### BRIEF
Each line from the one containing "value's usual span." through the final line of the data below must be repeated exactly.

### COLLECTED DATA
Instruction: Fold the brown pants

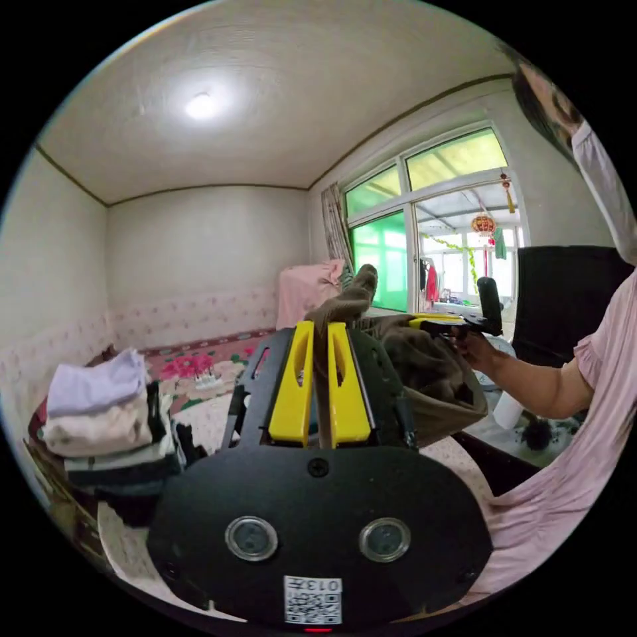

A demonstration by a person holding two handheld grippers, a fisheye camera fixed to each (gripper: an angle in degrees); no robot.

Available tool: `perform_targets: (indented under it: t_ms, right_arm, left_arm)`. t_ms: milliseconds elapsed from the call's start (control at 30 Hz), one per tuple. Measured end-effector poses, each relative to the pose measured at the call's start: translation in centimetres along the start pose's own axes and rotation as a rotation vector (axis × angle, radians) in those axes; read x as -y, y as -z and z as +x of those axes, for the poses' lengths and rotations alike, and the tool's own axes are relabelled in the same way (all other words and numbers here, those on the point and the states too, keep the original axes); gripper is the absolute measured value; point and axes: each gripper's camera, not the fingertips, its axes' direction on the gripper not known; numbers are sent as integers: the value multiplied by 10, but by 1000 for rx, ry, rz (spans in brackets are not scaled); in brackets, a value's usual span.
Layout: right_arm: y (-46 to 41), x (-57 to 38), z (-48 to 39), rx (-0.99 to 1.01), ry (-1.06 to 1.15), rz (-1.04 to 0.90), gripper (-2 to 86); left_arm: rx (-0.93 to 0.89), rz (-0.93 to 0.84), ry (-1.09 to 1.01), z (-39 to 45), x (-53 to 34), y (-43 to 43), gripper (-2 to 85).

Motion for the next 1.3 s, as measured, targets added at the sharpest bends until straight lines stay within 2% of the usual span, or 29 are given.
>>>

### TASK RESPONSE
Available tool: `perform_targets: (indented under it: t_ms, right_arm, left_arm)`. t_ms: milliseconds elapsed from the call's start (control at 30 Hz), one per tuple. Measured end-effector poses, each relative to the pose measured at the call's start: translation in centimetres along the start pose's own axes and rotation as a rotation vector (axis × angle, radians) in those axes; read x as -y, y as -z and z as +x of those axes, for the poses' lengths and rotations alike, and the tool's own axes are relabelled in the same way (all other words and numbers here, those on the point and the states too, keep the original axes); gripper is the absolute measured value; point and axes: each gripper's camera, not the fingertips, its axes' direction on the gripper not known; numbers are sent as integers: the value multiplied by 10, but by 1000 for rx, ry, rz (spans in brackets are not scaled); in brackets, a value's usual span.
Layout: right_arm: y (-46 to 41), x (-57 to 38), z (-48 to 39), rx (-0.99 to 1.01), ry (-1.06 to 1.15), rz (-1.04 to 0.90), gripper (-2 to 86); left_arm: rx (-0.93 to 0.89), rz (-0.93 to 0.84), ry (-1.09 to 1.01), z (-39 to 45), x (-53 to 34), y (-43 to 43), gripper (-2 to 85).

Motion for the next 1.3 s, as measured, targets added at the sharpest bends until straight lines stay within 2% of the usual span, or 29 are given.
>>>

What this exercise needed has been supplied.